Eine weisse Lampe strahlte ihn an, eine Art hartes Kissen drückte sich schmerzhaft in seinen Nacken. Miles lag auf einem Bett in einem kahlen Krankenzimmer. Er richtete sich leicht auf, das Piepen der Monitoren um ihn herum dröhnte in seinen Ohren. Ein vorsichtiger Blick zeigte ihm, dass er sich alleine in einem kleinen Raum mit Glaswänden befand, es gab eine einzige Tür, die leicht offenstand. Durch die rechte Glasscheibe konnte er mehrere Betten im Nebenzimmer sehen, in denen Menschen lagen und zur Decke starrten.
Ein Krankenhaus, wenn auch ein seltsam trostloses.
Hinter der linken Glaswand hantierten zwei Männer in hellgrünen Kitteln, einer hatte eine schwarze Brille, ihre Hände steckten in Gumminhandschuhen.
Miles hatte die beiden noch nie zuvor gesehen.
Die beiden unterhielten sich, er konnte sehen, wie ihre Münder sich bewegten.
“Das ist schon der sechste Fall in diesem Monat”, sagte Goodrich, “was ist das nur für ein Scheißzeug, das sie da verwendet haben, es löst sich einfach auf!”
Hazer rückte seine Brille zurecht.
“Die neuen Implantate sind besser, sie halten ein Leben lang und können auch nirgendwo hängenbleiben.”
Goodrich verzog das Gesicht.
“Wer’s glaubt, wird selig. Wenn Burdock sich damals im Kongress durchgesetzt hätte, bräuchten wir uns jetzt nicht mit diesem Mist herumzuärgern, Blinde lassen sich bedeutend besser kontrollieren.”
“Burdock war ein Idiot, das weiß jeder. Blinde können keine Brücken und Städte bauen. Blinde sprechen unkontrolliert miteinander. Gesprochenes Wort verfliegt, geschriebenes kann gespeichert werden.”

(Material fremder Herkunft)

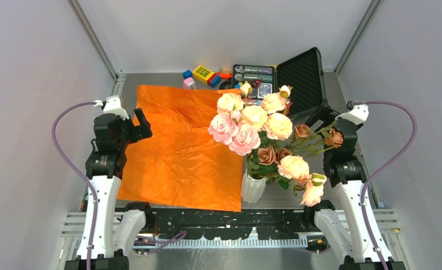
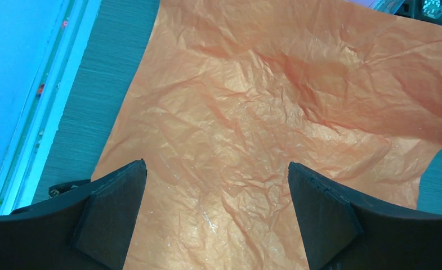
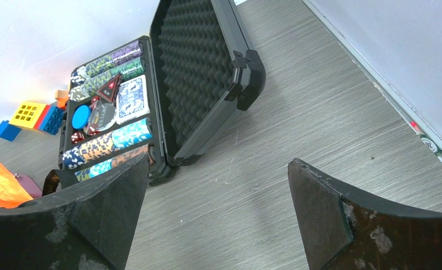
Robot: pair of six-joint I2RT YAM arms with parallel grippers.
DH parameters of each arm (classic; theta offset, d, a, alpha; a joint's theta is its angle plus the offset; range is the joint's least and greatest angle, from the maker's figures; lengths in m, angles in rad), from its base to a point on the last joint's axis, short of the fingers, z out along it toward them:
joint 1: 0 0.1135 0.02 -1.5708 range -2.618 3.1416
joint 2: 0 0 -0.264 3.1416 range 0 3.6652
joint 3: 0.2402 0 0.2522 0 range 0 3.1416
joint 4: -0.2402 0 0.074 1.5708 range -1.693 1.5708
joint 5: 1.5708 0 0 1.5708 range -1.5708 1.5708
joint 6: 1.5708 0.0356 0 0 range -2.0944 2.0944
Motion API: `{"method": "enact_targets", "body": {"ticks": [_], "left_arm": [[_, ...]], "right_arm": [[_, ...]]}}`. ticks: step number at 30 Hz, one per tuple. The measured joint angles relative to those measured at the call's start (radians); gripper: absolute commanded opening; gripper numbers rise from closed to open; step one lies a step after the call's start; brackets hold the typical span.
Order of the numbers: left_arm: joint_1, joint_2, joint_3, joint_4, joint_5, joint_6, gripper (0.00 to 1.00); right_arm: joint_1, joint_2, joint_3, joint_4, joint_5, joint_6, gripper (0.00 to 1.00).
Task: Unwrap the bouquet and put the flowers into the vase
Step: Reset both arms
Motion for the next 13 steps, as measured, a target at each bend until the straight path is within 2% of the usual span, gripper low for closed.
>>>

Er blickte Goodrich scharf an.
“Bist du etwa anderer Meinung?”
Goodrich schluckte erschrocken. “Natürlich nicht.”
Er nickte in Richtung der Menschen in den Krankenbetten.
“Können die denn irgendwas verstehen?”
Hazer zuckte mit den Schultern.
“Ich glaube nicht. Das Gehirn kann den Klanglaut der Sprache nicht einordnen, wenn es noch nie damit in Berührung gekommen ist. Das dauert eine Weile und braucht Anleitung. Da müssten sie schon ein perfektes Gehör haben, wie ein Musiker.”
Er lachte kurz auf.
“Nein, die hier hören nur Krach. Und es tut ihnen weh, sie haben alle geschrien, als unsere Leute sie gefunden haben. Bis auf den da drüben, der hat nur irre gelacht. Komischer Fall, den nehmen wir uns nachher vor. Die werden froh sein, wenn wir sie wieder erlösen.
Und selbst wenn sie was verstanden haben, das hier wird ihnen helfen, diesen kleinen Ausfall schnell zu vergsessen.”
Er zog eine Spritze auf.
“Bist du soweit?”
Goodrich nickte.
Sie begaben sich in den großen Bettenraum und fingen an, der ersten schmerzverzerrten Gestalt auf dem Bett eine Infusion zu legen.
Als sie mit allen fertig waren, schliefen die Patienten einen erschöpften Schlaf.
Als sie zu Miles’ Bett kamen, war es leer.